Stored items from a collection:
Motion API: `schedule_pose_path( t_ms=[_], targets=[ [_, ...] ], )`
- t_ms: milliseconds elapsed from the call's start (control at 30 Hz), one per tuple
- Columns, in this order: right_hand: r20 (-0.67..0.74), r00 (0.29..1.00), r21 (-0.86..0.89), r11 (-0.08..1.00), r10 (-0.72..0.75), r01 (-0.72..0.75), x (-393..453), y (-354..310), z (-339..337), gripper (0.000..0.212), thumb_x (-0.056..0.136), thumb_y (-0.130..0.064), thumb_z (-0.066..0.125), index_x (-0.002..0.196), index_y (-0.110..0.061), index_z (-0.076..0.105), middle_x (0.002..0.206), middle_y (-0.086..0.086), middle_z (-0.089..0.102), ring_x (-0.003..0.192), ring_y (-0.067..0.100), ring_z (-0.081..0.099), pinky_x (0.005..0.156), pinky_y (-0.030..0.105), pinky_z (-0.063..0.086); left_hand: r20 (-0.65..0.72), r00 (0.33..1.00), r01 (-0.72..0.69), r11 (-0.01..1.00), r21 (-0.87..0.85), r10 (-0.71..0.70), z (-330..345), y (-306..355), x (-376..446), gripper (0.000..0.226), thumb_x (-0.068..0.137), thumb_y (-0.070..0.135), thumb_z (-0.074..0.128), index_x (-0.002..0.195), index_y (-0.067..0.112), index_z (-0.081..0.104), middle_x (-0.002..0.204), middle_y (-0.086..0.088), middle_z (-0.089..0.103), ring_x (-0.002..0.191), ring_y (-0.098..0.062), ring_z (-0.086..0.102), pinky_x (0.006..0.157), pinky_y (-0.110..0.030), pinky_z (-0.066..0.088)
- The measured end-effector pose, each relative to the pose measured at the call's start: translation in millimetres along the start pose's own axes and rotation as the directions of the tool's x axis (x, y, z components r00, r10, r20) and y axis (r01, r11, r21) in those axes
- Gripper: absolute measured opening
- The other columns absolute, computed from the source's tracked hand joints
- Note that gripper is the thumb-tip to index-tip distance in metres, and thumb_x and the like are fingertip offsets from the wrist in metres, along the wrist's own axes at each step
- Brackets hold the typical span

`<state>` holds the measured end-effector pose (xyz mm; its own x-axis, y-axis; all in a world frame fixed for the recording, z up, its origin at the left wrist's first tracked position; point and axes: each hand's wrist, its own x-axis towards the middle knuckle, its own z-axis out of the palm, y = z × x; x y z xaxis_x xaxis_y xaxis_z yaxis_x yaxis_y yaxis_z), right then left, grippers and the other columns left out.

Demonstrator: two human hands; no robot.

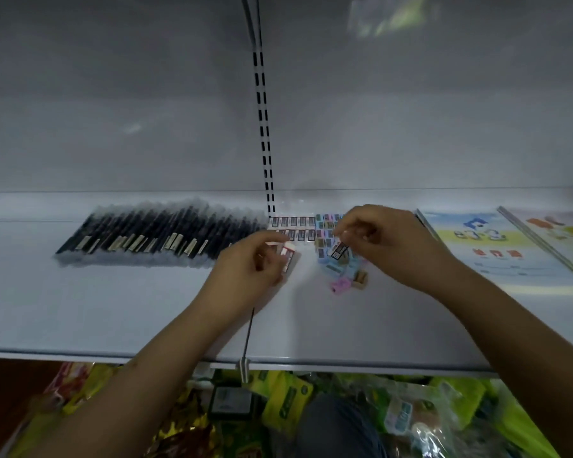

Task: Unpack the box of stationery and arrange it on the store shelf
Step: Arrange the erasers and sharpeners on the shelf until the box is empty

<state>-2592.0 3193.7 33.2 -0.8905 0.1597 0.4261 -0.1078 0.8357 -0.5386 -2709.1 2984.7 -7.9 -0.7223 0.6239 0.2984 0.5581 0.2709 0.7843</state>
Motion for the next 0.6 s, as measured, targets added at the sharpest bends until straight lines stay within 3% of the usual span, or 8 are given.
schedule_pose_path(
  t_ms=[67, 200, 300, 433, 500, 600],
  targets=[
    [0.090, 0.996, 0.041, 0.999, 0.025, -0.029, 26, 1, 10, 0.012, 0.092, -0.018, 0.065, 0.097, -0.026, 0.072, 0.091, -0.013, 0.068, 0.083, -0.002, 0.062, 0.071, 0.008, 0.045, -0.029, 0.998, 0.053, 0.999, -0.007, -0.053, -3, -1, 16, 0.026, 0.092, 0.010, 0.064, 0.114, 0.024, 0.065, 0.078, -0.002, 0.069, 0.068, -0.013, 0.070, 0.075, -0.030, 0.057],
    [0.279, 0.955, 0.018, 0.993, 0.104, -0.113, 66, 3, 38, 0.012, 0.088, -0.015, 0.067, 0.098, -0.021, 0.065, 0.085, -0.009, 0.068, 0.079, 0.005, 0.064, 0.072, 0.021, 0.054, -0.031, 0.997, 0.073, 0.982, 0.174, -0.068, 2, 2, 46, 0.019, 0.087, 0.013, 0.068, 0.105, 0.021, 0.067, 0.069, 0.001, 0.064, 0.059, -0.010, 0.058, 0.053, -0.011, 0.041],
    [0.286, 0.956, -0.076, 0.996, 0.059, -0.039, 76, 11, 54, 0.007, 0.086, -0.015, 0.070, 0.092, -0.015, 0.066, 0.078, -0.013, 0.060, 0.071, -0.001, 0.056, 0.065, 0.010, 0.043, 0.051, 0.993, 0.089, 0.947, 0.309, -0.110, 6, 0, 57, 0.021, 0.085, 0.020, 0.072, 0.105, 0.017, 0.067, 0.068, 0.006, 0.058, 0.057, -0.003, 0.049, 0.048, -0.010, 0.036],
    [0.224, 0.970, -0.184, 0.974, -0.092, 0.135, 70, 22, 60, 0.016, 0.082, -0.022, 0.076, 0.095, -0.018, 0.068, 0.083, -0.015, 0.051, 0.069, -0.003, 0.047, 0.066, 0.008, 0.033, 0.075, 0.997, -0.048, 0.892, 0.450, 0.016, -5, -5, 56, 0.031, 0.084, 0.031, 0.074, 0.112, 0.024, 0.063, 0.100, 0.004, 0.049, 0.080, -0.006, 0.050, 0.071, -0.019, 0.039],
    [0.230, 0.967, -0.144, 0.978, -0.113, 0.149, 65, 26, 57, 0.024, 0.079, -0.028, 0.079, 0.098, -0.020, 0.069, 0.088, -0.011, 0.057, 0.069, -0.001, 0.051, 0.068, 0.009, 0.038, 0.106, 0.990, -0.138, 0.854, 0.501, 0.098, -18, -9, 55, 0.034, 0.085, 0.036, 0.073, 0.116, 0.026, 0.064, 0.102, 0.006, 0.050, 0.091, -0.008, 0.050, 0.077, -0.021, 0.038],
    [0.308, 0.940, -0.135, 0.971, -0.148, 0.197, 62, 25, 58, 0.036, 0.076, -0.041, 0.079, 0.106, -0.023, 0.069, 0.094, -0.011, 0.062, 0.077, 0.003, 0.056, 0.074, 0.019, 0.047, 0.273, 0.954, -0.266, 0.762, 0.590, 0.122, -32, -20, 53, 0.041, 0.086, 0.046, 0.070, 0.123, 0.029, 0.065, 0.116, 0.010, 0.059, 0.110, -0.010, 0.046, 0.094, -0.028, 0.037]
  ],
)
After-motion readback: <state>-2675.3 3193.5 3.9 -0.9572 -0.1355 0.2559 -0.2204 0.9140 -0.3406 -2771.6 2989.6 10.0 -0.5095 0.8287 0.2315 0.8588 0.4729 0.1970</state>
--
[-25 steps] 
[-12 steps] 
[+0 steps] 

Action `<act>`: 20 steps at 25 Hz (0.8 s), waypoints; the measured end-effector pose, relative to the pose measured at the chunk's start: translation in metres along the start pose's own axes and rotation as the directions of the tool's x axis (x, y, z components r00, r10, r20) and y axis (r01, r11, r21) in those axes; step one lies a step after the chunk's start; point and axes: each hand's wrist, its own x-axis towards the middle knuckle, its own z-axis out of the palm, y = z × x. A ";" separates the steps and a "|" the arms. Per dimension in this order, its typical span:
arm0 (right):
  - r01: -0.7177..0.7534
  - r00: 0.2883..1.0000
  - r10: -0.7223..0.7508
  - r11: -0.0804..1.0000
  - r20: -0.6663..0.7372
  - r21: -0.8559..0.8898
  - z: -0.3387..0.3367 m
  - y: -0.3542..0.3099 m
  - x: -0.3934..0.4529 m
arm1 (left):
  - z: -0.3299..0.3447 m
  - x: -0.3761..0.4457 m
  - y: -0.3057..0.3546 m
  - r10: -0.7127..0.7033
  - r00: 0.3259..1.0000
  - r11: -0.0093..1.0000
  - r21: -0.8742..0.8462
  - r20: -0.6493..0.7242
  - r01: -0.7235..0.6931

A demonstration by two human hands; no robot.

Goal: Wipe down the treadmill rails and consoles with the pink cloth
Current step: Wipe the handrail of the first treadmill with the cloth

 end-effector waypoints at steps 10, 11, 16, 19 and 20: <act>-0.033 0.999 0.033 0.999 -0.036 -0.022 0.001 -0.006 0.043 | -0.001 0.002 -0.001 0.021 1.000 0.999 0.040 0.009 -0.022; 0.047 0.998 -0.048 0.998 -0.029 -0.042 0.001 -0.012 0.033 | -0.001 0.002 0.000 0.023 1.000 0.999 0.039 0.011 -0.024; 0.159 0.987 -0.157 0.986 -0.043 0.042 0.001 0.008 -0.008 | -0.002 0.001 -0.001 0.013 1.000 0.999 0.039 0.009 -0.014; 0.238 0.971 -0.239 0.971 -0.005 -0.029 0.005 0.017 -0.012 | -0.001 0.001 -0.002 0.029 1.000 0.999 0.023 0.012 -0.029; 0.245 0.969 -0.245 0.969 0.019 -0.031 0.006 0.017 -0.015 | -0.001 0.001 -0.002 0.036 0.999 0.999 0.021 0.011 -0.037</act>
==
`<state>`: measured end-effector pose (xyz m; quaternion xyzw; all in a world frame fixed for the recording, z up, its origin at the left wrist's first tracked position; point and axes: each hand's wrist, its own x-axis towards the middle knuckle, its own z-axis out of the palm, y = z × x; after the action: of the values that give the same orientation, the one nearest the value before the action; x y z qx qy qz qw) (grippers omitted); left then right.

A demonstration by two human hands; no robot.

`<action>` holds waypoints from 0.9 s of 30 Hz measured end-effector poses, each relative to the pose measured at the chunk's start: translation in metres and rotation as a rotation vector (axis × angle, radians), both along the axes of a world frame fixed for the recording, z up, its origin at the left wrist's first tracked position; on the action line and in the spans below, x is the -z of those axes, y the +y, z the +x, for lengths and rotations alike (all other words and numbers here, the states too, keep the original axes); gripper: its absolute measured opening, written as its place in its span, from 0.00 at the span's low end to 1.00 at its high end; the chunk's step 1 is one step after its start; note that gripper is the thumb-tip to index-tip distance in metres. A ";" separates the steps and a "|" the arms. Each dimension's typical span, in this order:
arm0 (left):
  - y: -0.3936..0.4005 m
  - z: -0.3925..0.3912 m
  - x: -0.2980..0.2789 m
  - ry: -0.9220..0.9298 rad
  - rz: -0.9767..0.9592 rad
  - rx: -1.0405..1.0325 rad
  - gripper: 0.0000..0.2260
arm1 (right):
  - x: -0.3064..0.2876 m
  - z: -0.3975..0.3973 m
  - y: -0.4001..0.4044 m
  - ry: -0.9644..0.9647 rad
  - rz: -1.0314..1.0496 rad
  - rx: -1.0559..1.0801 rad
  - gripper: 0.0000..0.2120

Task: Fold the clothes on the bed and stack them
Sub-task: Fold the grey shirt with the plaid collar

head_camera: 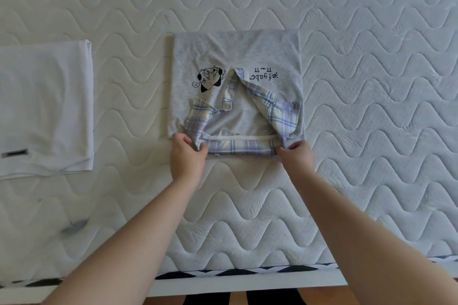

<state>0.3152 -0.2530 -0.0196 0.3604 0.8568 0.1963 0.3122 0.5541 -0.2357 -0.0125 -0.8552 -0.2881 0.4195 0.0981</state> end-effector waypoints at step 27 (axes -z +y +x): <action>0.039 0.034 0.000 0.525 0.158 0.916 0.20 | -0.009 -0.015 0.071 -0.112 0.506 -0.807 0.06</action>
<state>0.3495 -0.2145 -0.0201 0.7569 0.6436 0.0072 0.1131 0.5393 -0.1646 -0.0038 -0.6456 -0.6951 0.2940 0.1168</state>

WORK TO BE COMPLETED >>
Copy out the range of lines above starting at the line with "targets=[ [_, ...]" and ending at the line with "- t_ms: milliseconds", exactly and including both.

ANSWER BOX >>
Motion API: `schedule_pose_path( t_ms=[_], targets=[ [_, ...] ], )`
- t_ms: milliseconds elapsed from the call's start (control at 30 Hz), one per tuple

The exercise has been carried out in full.